What to do
Copies of all lines that contain "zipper" are needed; take them from the data below.

Input data
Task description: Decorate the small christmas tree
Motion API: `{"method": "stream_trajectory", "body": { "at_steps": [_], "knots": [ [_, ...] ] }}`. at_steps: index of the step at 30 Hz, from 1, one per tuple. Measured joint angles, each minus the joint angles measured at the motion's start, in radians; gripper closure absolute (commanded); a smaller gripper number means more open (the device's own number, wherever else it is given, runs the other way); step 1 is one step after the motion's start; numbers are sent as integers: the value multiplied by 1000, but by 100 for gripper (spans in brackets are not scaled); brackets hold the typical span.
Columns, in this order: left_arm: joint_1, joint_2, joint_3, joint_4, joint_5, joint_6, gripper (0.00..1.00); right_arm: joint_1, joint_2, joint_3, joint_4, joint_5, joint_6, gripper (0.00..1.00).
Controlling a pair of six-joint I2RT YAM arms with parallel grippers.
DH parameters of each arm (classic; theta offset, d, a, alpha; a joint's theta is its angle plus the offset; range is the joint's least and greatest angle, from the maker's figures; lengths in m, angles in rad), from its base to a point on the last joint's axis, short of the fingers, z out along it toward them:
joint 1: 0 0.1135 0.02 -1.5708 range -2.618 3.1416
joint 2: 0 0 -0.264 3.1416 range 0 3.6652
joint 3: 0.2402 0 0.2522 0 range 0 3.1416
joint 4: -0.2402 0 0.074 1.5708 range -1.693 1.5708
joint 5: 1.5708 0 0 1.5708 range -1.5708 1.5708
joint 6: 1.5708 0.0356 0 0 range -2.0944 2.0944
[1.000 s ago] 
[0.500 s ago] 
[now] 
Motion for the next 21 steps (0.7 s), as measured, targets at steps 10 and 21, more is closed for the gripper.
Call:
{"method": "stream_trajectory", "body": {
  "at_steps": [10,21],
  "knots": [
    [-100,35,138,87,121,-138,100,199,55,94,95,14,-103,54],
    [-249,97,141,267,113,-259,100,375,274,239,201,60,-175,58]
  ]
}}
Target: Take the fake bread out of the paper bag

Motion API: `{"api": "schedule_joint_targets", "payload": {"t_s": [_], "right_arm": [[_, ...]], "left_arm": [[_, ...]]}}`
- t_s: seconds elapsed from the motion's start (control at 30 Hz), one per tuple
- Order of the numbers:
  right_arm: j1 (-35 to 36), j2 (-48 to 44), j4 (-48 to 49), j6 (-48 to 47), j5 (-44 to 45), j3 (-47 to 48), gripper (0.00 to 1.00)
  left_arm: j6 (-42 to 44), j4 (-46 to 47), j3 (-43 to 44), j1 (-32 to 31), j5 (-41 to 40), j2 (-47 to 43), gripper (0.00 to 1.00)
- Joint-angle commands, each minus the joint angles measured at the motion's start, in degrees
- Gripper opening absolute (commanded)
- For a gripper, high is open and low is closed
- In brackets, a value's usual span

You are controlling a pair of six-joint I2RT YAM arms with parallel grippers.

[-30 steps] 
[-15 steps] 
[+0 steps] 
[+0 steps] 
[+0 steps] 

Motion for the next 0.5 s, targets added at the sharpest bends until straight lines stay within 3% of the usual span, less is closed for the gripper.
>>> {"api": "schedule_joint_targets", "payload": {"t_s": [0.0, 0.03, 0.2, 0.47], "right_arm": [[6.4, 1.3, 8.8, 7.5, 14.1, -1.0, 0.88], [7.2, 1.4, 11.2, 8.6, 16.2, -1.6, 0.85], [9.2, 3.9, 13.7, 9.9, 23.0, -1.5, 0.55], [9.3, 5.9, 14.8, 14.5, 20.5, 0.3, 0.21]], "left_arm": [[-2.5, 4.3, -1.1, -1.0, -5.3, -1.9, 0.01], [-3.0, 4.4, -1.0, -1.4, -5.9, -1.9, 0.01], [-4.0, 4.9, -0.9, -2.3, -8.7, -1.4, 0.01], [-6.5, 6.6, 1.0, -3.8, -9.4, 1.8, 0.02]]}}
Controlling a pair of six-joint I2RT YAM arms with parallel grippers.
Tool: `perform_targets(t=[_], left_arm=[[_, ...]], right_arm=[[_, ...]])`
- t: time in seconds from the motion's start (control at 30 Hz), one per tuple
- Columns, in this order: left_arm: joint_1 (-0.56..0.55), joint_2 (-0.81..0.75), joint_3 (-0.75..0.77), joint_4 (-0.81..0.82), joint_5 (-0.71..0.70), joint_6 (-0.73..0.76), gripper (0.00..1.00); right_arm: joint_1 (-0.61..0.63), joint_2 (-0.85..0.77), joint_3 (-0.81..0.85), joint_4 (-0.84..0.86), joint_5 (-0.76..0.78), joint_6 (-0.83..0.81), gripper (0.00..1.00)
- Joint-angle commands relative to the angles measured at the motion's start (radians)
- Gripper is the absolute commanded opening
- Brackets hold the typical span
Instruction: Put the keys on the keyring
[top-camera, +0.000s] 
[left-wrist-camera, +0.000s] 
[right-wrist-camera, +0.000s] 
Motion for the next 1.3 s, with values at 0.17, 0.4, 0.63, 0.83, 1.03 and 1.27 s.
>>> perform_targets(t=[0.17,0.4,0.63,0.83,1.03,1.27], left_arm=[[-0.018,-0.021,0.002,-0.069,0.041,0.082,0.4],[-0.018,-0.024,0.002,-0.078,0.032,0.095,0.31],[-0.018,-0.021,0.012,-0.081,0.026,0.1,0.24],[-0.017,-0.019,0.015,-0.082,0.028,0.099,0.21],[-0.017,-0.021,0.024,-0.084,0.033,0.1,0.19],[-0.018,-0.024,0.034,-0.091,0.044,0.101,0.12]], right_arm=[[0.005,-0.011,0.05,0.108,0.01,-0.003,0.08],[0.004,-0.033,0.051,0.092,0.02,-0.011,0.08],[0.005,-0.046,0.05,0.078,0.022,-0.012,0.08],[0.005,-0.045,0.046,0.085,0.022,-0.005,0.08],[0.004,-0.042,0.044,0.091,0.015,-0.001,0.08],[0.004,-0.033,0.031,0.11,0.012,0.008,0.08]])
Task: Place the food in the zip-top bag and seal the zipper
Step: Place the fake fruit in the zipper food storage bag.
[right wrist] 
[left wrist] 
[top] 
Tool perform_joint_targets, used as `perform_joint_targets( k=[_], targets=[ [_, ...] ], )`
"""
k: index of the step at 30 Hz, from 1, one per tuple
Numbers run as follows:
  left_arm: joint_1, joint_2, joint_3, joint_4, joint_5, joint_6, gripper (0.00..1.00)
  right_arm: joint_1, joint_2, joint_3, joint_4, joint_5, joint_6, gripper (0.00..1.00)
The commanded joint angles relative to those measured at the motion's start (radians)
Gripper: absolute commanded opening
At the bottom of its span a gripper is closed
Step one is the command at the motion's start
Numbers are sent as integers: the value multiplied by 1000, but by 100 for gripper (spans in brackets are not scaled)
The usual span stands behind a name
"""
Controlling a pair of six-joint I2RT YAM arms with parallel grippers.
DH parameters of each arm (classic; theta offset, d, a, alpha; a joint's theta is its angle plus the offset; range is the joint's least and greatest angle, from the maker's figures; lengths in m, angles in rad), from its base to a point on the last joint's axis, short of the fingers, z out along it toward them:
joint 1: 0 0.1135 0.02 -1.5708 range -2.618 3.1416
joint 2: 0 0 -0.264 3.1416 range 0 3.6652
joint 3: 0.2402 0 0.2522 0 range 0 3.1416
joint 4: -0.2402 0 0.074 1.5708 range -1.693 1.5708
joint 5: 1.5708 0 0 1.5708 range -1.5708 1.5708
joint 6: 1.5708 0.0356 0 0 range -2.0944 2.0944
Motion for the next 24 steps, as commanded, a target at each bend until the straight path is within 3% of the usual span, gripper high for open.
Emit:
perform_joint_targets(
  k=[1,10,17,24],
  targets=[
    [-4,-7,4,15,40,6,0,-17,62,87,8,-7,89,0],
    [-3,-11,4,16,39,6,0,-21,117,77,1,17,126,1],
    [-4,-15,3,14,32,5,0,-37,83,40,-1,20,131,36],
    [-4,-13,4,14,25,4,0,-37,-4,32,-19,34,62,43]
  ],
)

Problem solution
Task: Place the food in the zip-top bag and seal the zipper
Step: Place the fake fruit in the zipper food storage bag.

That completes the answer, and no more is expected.